**Action item**. Each time a line of the listing holds "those", copy that line.

**Input for this task**.
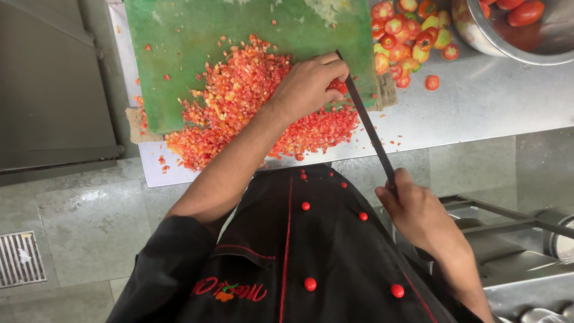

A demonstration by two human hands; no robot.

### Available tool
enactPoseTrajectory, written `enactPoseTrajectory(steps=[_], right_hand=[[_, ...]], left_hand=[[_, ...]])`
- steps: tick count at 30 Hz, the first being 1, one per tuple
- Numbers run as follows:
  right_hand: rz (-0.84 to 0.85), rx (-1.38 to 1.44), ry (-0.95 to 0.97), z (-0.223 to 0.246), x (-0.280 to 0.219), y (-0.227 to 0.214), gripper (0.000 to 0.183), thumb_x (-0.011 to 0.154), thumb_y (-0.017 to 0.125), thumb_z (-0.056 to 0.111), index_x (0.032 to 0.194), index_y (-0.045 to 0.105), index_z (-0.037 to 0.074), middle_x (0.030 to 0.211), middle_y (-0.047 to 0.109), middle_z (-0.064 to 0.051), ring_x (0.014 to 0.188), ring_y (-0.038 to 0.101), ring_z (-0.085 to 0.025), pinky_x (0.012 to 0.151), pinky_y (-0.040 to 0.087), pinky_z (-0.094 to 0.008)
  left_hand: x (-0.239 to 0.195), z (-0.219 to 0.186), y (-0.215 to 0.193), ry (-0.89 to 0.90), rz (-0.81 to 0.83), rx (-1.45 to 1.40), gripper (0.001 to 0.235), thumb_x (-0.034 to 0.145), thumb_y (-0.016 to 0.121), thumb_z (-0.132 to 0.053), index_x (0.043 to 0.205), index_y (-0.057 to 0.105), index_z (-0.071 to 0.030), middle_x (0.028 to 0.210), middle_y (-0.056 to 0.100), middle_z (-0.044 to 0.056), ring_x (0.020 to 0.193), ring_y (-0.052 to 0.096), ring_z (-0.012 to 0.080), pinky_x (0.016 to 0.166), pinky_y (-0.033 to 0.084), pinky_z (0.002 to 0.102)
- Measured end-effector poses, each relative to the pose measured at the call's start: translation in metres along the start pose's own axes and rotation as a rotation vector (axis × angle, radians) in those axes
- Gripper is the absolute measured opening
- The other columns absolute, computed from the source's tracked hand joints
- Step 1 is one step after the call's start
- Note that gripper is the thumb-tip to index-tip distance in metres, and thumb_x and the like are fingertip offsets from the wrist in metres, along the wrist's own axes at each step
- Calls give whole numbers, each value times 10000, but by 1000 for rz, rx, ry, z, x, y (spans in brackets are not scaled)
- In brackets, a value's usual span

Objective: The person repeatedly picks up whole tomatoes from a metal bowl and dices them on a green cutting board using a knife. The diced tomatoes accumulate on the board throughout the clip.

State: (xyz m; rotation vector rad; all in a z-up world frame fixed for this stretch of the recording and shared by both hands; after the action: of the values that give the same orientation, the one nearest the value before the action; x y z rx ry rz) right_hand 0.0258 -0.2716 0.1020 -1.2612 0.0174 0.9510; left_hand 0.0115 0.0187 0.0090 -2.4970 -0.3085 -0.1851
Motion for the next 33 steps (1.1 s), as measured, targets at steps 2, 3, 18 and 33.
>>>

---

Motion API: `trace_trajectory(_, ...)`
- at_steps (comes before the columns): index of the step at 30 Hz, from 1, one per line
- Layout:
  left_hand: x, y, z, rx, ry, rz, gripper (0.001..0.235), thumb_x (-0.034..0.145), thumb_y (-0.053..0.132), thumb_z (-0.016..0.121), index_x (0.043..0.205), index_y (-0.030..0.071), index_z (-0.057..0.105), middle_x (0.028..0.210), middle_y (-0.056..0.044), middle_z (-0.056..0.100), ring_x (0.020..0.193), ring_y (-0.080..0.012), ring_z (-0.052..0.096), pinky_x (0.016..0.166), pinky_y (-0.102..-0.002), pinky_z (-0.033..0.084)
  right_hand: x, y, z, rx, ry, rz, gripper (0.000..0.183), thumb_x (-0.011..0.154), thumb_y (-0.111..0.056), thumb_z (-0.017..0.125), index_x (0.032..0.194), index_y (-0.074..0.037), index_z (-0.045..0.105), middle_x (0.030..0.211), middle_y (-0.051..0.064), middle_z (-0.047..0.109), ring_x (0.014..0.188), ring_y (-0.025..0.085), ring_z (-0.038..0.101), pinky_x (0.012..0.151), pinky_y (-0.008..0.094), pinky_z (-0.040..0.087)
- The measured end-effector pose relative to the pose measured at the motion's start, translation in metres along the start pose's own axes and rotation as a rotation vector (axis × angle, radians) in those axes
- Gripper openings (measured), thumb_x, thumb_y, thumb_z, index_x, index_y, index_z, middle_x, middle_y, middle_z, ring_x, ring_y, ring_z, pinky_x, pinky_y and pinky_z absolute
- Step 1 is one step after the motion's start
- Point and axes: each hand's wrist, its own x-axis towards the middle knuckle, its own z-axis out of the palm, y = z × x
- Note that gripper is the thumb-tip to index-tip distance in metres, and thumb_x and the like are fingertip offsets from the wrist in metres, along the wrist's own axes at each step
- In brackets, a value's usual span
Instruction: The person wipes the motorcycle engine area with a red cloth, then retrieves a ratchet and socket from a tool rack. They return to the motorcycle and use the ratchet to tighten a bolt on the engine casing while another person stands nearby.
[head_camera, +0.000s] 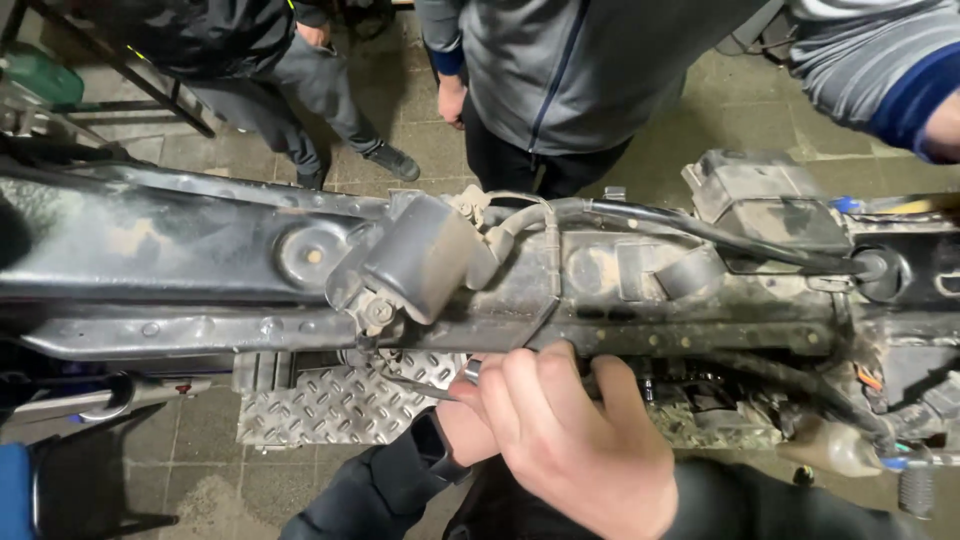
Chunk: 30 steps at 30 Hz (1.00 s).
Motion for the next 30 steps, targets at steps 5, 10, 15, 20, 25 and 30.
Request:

**Expected output**.
- Measured end-effector poses, each relative to the pose measured at the call's start: translation in metres along the start pose's own axes and rotation as a rotation vector (axis × angle, radians) in those axes
- The measured end-effector pose relative to the pose measured at the motion's start, translation in metres along the start pose's own axes and rotation as a rotation vector (axis × angle, radians) in those axes

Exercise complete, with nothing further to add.